### Aim of the task
Copy each line of the data that has "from" in it.
Start of Block
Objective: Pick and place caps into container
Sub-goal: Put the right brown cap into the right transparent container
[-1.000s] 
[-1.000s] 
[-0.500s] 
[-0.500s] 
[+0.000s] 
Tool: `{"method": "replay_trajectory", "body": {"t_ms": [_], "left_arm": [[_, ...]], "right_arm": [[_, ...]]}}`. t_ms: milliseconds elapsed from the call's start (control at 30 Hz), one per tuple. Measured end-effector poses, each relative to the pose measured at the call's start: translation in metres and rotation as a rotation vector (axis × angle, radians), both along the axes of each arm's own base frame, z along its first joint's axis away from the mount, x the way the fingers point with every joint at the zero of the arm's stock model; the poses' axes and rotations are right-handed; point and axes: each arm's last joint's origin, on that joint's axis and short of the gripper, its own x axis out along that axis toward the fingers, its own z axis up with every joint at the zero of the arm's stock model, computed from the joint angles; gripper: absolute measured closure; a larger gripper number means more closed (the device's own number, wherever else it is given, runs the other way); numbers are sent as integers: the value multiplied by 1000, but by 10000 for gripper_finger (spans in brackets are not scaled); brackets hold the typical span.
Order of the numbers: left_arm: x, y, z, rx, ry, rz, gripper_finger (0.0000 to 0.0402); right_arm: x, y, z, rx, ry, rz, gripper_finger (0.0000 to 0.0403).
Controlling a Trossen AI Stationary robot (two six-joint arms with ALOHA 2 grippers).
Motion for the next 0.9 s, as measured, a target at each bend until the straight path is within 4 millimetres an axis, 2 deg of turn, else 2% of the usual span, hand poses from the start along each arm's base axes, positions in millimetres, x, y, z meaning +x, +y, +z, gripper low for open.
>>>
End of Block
### Answer to this exercise
Tool: `{"method": "replay_trajectory", "body": {"t_ms": [_], "left_arm": [[_, ...]], "right_arm": [[_, ...]]}}`. t_ms: milliseconds elapsed from the call's start (control at 30 Hz), one per tuple. Measured end-effector poses, each relative to the pose measured at the call's start: translation in metres and rotation as a rotation vector (axis × angle, radians), both along the axes of each arm's own base frame, z along its first joint's axis away from the mount, x the way the fingers point with every joint at the zero of the arm's stock model; the poses' axes and rotations are right-handed; point and axes: each arm's last joint's origin, on that joint's axis and short of the gripper, its own x axis out along that axis toward the fingers, its own z axis up with every joint at the zero of the arm's stock model, computed from the joint angles; gripper: absolute measured closure; a larger gripper number means more closed (the device's own number, wherever else it is given, runs the other way); numbers are sent as integers: the value multiplied by 1000, but by 10000 for gripper_finger (spans in brackets are not scaled); brackets hold the typical span.
Motion for the next 0.9 s, as measured, a target at each bend until the straight path is within 4 millimetres an axis, 2 deg of turn, else 2% of the usual span, hand poses from the start along each arm's base axes, positions in millimetres, x, y, z meaning +x, +y, +z, gripper low for open.

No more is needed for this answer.